In summary, caffeine reaches cells by interaction with ARs, which are expressed on them. Its anti-inflammatory effect is important in the functioning of the immune system, however, more attention is required to the potential use of caffeine as a therapeutic agent in hematological diseases related to the malfunction of the immune system.

2.3. Digestive System

Caffeinated coffee consumption is one of the causes of gastrointestinal discomfort reported by patients as well as digestive system problems noted by doctors. The main pharmacologically active substance in coffee is caffeine, which may increase gastric acid secretion [ 8 ], relax smooth muscles by increasing gastrin concentration [ 110 ], and stimulate the secretion of hydrochloric acid [ 111 ], causing higher risk of inflammation of the intestinal mucosa and stomach. On the other hand, caffeine is said to be antioxidant and to have anti-inflammatory activity [ 112 ], thanks to which caffeine can reduce alanine aminotransferase (ALT), aspartate aminotransferase (AST), and bilirubin level in serum [ 112 ]. There is also a connection between coffee consumption and γ-glutamyltransferase (GGT) activity—together with higher coffee consumption, lower GGT activity was observed [ 113 ]. It should be noted, however, that coffee ingredients may disturb iron absorption [ 114 ], and zinc’s bioavailability [ 115 ]. It is suggested that coffee and its compounds may also affect intestinal microbiota, especially Bacteroides , and increase its level [ 116 ]. The effects of caffeine action on the digestive system are schematically shown in Figure 4 .

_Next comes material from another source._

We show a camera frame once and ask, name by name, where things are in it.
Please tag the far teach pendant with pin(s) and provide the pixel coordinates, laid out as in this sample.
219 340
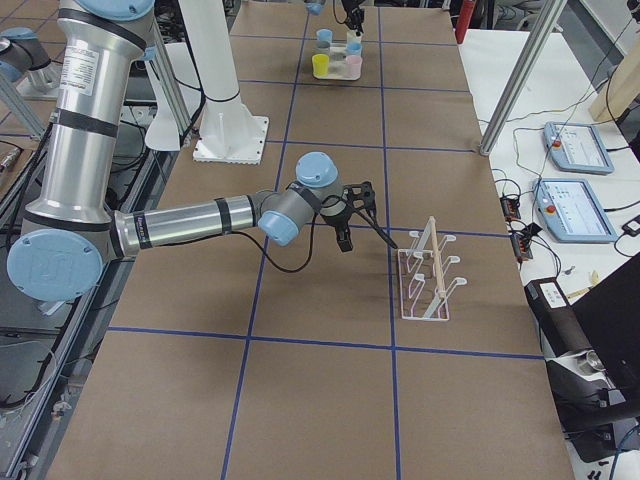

The scheme of the main effects of caffeine action on the digestive system. ALT—alanine aminotransferase, AST—aspartate aminotransferase, GGT—γ-glutamyltransferase. ↓↓↓—decrease, ↑↑↑—increase.

2.3.1. Caffeine Action on the Small and Large Intestine

Caffeine has an impact on net fluid movement and transit times, although the data in this respect are not conclusive. It has been reported that caffeine ingestions (75–300 mg) caused increased net secretion in jejunum for a minimum of 15 min, and 35 min later in ileum in the same doses of caffeine [ 117 ]. The results of another study showed that caffeine affects esophageal function by decreasing the pressure on the lower esophageal sphincter, leading to its relaxation [ 118 ]. Relaxed lower esophageal sphincter may be a reason for gastric reflux [ 119 ]. Moreover, it was also documented that caffeinated coffee stimulates gallbladder contraction and colonic motor activity, but there were no connections between coffee consumption and dyspepsia [ 119 ].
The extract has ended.